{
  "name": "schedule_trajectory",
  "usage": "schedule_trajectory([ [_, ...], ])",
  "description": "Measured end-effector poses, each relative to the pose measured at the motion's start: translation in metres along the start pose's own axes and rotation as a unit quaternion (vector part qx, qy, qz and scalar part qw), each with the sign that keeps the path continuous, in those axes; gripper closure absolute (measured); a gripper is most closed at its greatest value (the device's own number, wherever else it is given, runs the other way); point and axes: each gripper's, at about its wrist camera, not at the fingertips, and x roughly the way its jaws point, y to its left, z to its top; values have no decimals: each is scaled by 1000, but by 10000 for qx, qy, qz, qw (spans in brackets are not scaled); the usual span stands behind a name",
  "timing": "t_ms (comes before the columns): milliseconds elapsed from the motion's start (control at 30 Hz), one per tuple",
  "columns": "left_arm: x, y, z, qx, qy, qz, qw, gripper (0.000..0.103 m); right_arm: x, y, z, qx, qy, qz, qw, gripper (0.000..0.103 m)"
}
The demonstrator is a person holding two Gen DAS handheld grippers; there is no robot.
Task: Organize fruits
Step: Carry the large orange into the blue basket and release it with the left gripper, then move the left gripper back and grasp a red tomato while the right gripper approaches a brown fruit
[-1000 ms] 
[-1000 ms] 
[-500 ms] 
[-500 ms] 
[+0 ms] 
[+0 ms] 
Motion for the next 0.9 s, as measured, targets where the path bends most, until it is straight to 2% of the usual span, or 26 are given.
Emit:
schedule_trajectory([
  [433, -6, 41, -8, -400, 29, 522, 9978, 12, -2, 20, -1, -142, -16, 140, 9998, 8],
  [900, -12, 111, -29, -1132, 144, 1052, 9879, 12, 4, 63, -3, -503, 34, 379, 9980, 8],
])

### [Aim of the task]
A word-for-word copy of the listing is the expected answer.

### [Your response]
{
  "name": "schedule_trajectory",
  "usage": "schedule_trajectory([ [_, ...], ])",
  "description": "Measured end-effector poses, each relative to the pose measured at the motion's start: translation in metres along the start pose's own axes and rotation as a unit quaternion (vector part qx, qy, qz and scalar part qw), each with the sign that keeps the path continuous, in those axes; gripper closure absolute (measured); a gripper is most closed at its greatest value (the device's own number, wherever else it is given, runs the other way); point and axes: each gripper's, at about its wrist camera, not at the fingertips, and x roughly the way its jaws point, y to its left, z to its top; values have no decimals: each is scaled by 1000, but by 10000 for qx, qy, qz, qw (spans in brackets are not scaled); the usual span stands behind a name",
  "timing": "t_ms (comes before the columns): milliseconds elapsed from the motion's start (control at 30 Hz), one per tuple",
  "columns": "left_arm: x, y, z, qx, qy, qz, qw, gripper (0.000..0.103 m); right_arm: x, y, z, qx, qy, qz, qw, gripper (0.000..0.103 m)"
}
The demonstrator is a person holding two Gen DAS handheld grippers; there is no robot.
Task: Organize fruits
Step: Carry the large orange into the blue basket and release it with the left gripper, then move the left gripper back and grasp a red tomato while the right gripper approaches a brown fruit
[-1000 ms] 
[-1000 ms] 
[-500 ms] 
[-500 ms] 
[+0 ms] 
[+0 ms] 
Motion for the next 0.9 s, as measured, targets where the path bends most, until it is straight to 2% of the usual span, or 26 are given.
Emit:
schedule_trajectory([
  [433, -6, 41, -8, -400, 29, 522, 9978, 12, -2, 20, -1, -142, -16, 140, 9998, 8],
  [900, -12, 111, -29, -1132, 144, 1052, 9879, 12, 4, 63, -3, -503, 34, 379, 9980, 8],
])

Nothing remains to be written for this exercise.